(...) Dezenove anos havia vivido como quem sonha: olhava sem ver, ouvia sem ouvir, esquecia-se de tudo, de quase tudo. Ao cair, perdeu o conhecimento; quando o recobrou, o presente era quase intolerável de tão rico e tão nítido, e também as memórias mais antigas e mais triviais. Pouco depois averiguou que estava paralítico. Facto pouco o interessou. Pensou (sentiu) que a imobilidade era um preço mínimo. Agora a sua percepção e sua memória eram infalíveis.
(...) Essas lembranças não eram simples; cada imagem visual estava ligada a sensações musculares, térmicas, etc. Podia reconstruir todos os sonhos, todos os entresonhos. Duas ou três vezes havia reconstruído um dia inteiro, não havia jamais duvidado, mas cada reconstrução havia requerido um dia inteiro. Disse-me: Mais lembranças tenho eu do que todos os homens tiveram desde que o mundo é mundo. E também: Os meus sonhos são como a vossa vigília. E também, até a aurora; A minha memória, senhor, é como depósito de lixo. (...) Não sei quantas estrelas via no céu.
(...) Funes não recordava apenas cada folha de cada árvore de cada monte, mas também cada uma das vezes que a havia percebido ou imaginado. Resolveu reduzir cada uma de suas jornadas pretéritas a umas setenta mil lembranças, que definiria logo por cifras. Dissuadiram-no duas considerações: a consciência de que a tarefa era interminável, a consciência de que era inútil. Pensou que na hora da morte não teria acabado ainda de classificar todas as lembranças da infância.

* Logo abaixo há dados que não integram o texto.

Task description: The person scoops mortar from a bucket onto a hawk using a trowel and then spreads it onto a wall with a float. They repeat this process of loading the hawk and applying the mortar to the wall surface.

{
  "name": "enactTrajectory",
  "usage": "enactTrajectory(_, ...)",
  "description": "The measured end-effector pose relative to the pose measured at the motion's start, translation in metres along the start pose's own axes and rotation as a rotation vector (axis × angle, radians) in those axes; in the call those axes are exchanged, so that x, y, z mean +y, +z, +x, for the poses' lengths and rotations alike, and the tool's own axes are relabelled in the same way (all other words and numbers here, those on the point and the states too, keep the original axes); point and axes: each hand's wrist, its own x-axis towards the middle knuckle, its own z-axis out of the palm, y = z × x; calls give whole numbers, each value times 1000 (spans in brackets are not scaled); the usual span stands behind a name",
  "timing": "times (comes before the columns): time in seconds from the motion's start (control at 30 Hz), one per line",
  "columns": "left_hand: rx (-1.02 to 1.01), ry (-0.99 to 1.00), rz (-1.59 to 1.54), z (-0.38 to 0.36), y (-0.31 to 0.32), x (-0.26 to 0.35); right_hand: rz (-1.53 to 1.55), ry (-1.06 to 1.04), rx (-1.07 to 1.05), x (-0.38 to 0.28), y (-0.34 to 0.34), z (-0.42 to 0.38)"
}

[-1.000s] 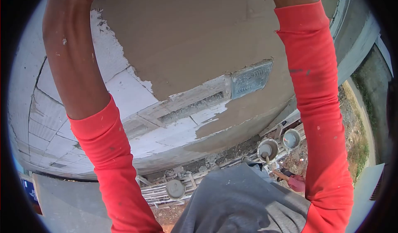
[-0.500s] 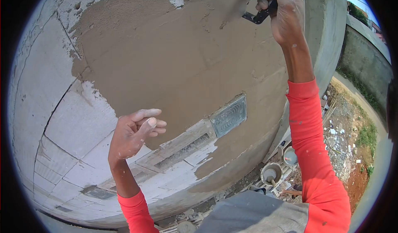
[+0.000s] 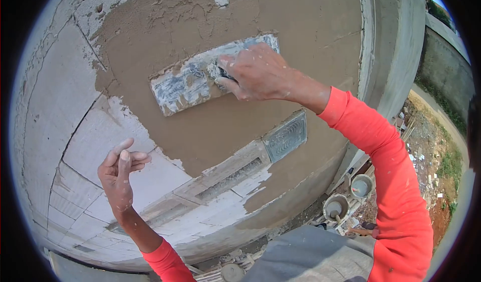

(...) Funes discernia continuamente os avanços tranquilos da corrupção, das cáries, da fatiga. Notava os progressos da morte, da unidade. Era o solitário e lúcido espectador de um mundo multiforme, instantâneo e quase intolerantemente preciso. (...) Era-lhe muito difícil dormir. Dormir é distrair-se do mundo.
(...) Havia aprendido sem esforço o inglês, o francês, o português, o latim. Suspeito, contudo, que não era muito capaz de pensar. Pensar é esquecer diferenças, é generalizar, abstrair. No mundo abarrotado de Funes não havia senão detalhes, quase imediatos.
(...) Ireneo Funes morreu em 1889, de uma congestão pulmonar.